[Dataset records]
---+---

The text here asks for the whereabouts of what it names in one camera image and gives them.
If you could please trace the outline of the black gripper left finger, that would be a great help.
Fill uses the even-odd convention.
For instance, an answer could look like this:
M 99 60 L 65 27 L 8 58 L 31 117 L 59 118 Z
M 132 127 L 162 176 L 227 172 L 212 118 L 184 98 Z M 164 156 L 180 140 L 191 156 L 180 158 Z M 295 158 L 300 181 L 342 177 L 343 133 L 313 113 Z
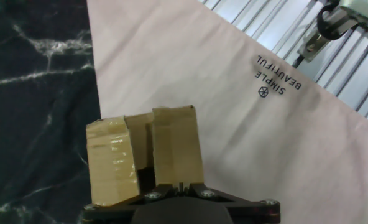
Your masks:
M 82 223 L 112 223 L 130 221 L 137 209 L 143 205 L 158 202 L 180 193 L 180 187 L 159 184 L 150 192 L 142 193 L 109 206 L 89 204 L 83 207 Z

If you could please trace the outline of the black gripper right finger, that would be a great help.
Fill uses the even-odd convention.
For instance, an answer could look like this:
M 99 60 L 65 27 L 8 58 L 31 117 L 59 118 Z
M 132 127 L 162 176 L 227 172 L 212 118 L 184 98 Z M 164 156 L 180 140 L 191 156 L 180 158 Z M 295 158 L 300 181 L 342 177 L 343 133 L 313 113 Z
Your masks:
M 184 185 L 182 182 L 180 193 L 222 205 L 234 223 L 281 223 L 281 204 L 274 199 L 249 201 L 209 188 L 205 184 Z

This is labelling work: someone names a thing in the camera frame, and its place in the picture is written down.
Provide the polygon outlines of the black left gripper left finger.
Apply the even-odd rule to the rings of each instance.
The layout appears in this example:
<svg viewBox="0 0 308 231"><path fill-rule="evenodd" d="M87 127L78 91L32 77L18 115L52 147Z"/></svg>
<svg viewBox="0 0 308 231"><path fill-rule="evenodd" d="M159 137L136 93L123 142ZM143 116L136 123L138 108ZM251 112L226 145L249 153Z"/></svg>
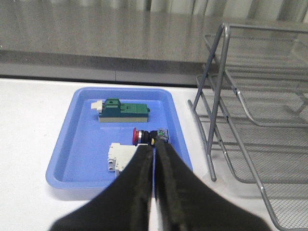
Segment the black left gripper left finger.
<svg viewBox="0 0 308 231"><path fill-rule="evenodd" d="M153 186L152 147L141 145L98 196L53 223L52 231L146 231Z"/></svg>

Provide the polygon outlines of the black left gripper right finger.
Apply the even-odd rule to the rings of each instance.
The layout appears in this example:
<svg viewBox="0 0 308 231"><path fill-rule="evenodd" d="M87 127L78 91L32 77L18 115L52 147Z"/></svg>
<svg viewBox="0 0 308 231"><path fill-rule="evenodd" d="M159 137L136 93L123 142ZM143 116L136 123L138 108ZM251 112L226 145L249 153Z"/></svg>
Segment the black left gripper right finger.
<svg viewBox="0 0 308 231"><path fill-rule="evenodd" d="M260 217L207 187L171 144L155 142L155 194L164 231L268 231Z"/></svg>

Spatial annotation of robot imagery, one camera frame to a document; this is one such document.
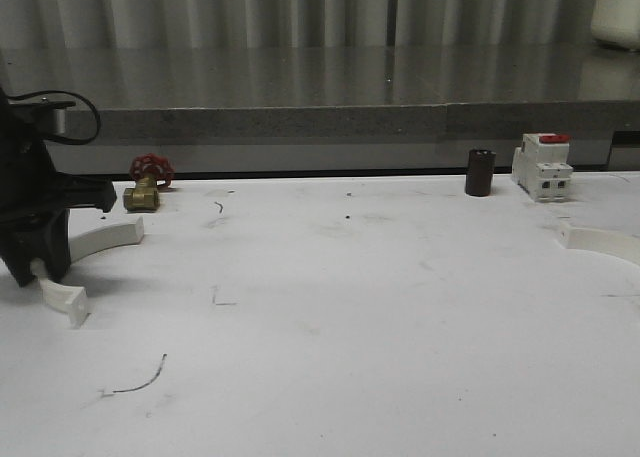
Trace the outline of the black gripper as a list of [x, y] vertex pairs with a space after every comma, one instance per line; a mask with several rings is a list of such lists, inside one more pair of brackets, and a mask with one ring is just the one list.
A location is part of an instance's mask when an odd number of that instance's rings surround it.
[[[40, 132], [34, 125], [33, 111], [42, 101], [82, 102], [93, 116], [95, 130], [84, 138]], [[116, 202], [116, 192], [109, 180], [57, 171], [46, 143], [88, 145], [101, 128], [96, 106], [76, 92], [1, 93], [1, 224], [51, 213], [43, 230], [42, 260], [55, 282], [62, 280], [71, 265], [69, 209], [95, 208], [108, 213]], [[38, 254], [33, 237], [30, 230], [1, 228], [1, 258], [20, 287], [35, 279], [31, 263]]]

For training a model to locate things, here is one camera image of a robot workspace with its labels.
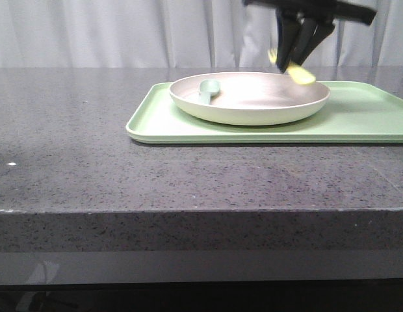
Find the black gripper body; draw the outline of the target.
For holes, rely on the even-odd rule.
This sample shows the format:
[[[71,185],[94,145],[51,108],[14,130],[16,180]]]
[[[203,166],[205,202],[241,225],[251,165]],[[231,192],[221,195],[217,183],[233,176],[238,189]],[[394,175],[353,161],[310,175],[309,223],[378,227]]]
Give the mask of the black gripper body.
[[[376,16],[375,9],[346,1],[263,0],[243,1],[242,4],[268,6],[288,15],[300,15],[317,21],[339,18],[370,25]]]

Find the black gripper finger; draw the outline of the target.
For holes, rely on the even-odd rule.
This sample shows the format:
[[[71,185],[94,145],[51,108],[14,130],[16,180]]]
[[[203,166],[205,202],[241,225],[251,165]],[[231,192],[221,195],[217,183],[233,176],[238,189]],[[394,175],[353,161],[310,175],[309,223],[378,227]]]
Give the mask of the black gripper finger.
[[[313,50],[334,31],[334,28],[332,19],[305,18],[294,49],[294,62],[302,65]]]
[[[296,43],[301,24],[297,11],[277,11],[278,47],[276,65],[281,73],[287,70],[293,46]]]

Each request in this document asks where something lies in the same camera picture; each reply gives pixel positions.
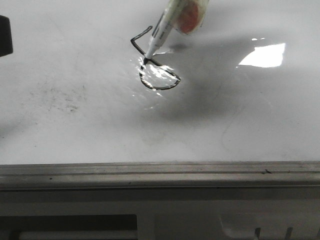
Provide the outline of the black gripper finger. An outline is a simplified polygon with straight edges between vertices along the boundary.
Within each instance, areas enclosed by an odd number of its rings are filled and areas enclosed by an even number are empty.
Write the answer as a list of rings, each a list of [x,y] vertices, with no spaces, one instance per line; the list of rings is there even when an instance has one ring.
[[[4,57],[13,53],[12,32],[10,19],[0,16],[0,56]]]

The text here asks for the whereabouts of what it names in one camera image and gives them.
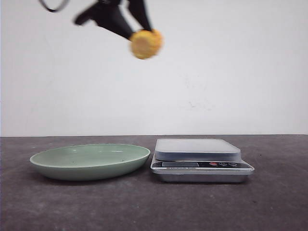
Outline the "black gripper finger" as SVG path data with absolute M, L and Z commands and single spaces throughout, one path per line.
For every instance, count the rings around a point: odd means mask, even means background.
M 144 0 L 129 0 L 128 10 L 144 30 L 152 31 Z
M 122 16 L 118 5 L 94 4 L 80 13 L 74 23 L 81 26 L 89 20 L 127 40 L 133 34 L 133 30 Z

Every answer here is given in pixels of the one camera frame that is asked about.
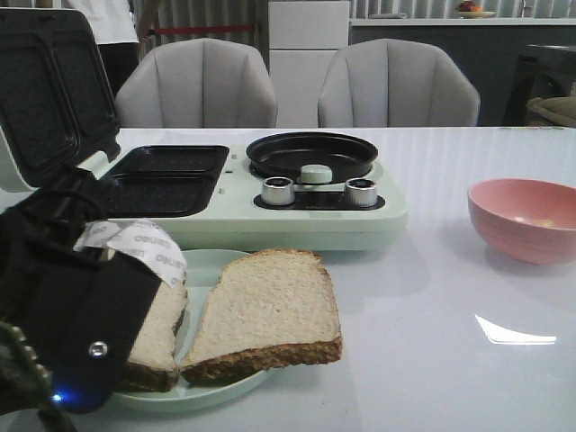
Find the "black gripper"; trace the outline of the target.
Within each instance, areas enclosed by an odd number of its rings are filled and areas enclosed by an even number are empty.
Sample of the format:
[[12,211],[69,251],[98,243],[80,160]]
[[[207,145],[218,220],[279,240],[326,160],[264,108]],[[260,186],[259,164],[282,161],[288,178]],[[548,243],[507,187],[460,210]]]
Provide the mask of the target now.
[[149,219],[106,220],[99,190],[91,172],[66,166],[1,215],[1,318],[50,371],[50,400],[72,413],[107,402],[161,281],[185,282],[176,242]]

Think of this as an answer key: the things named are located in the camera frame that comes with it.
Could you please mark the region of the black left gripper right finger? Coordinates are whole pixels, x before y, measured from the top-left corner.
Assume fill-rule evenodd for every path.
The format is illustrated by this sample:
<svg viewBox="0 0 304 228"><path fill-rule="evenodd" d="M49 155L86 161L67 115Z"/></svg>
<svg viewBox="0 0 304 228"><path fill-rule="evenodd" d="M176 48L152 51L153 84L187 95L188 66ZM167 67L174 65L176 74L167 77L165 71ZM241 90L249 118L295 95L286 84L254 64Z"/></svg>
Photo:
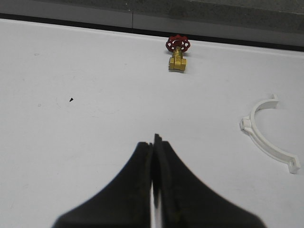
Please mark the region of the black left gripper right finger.
<svg viewBox="0 0 304 228"><path fill-rule="evenodd" d="M201 182L168 141L156 134L153 184L161 193L164 228L263 228L262 220Z"/></svg>

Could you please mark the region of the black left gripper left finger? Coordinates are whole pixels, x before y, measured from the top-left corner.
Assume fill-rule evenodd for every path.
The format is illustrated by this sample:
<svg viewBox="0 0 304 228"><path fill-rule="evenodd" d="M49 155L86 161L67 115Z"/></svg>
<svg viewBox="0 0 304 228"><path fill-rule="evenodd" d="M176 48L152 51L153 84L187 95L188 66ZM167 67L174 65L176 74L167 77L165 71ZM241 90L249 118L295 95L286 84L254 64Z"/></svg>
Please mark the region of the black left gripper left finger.
<svg viewBox="0 0 304 228"><path fill-rule="evenodd" d="M140 142L117 176L91 199L60 216L55 228L148 228L152 145Z"/></svg>

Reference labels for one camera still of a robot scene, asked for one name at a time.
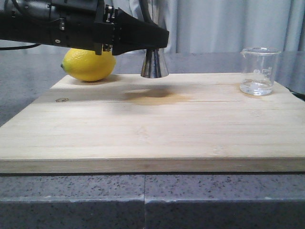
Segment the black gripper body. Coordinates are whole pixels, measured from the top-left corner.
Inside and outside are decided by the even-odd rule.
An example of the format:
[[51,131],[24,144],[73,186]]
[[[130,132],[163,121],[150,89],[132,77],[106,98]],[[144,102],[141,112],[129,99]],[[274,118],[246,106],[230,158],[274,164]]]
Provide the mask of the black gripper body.
[[103,0],[52,0],[50,15],[59,14],[64,46],[110,52],[114,41],[115,8]]

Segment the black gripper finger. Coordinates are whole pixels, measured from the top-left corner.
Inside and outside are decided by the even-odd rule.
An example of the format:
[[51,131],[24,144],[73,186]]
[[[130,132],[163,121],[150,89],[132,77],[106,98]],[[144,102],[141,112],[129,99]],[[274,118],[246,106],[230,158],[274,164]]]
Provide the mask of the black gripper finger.
[[143,49],[165,48],[168,39],[169,31],[166,29],[154,23],[138,20],[120,8],[115,10],[113,55]]
[[139,5],[142,12],[142,17],[144,22],[146,23],[152,23],[152,19],[149,13],[149,7],[148,7],[148,1],[147,0],[139,0]]

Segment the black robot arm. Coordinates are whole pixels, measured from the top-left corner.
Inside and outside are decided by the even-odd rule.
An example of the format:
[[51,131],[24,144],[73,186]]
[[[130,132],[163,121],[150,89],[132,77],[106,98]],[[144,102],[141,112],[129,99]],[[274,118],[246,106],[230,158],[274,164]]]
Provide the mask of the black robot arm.
[[165,48],[169,32],[102,0],[2,0],[0,38],[120,55]]

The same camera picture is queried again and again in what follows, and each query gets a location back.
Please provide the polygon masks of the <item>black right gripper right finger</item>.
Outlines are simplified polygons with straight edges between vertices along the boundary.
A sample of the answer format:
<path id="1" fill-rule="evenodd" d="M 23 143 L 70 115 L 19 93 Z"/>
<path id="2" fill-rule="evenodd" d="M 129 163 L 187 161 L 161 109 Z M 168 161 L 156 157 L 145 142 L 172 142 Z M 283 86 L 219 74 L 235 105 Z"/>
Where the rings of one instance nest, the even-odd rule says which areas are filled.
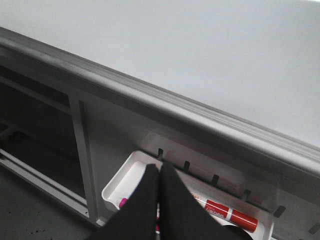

---+---

THE PROBLEM >> Within the entries above, give again exactly the lines starting at the one that contains "For every instance, count" and ending at the one that contains "Think of this", leaving out the pictures.

RESULT FOR THIS EXERCISE >>
For every instance, count the rings around a point: odd means mask, even means background.
M 144 0 L 129 0 L 128 10 L 144 30 L 152 31 Z
M 122 16 L 118 5 L 94 4 L 80 13 L 74 23 L 81 26 L 89 20 L 127 40 L 133 34 L 133 30 Z

Every answer here is given in pixels of the one camera frame that is asked about.
Find the "black gripper"; trace the outline of the target.
Within each instance, areas enclosed by an odd number of its rings are filled and areas enclosed by an even number are empty.
Sample of the format:
[[12,211],[69,251],[98,243],[80,160]]
[[[207,145],[218,220],[279,240],[326,160],[264,108]],[[260,186],[259,164],[282,161],[288,178]],[[548,243],[507,187],[460,210]]]
Provide the mask of the target now.
[[149,219],[106,220],[99,190],[91,172],[66,166],[1,215],[1,318],[50,371],[50,400],[72,413],[107,402],[161,281],[185,282],[176,242]]

Think of this as an answer key: the things named are located in the camera frame that comes with it.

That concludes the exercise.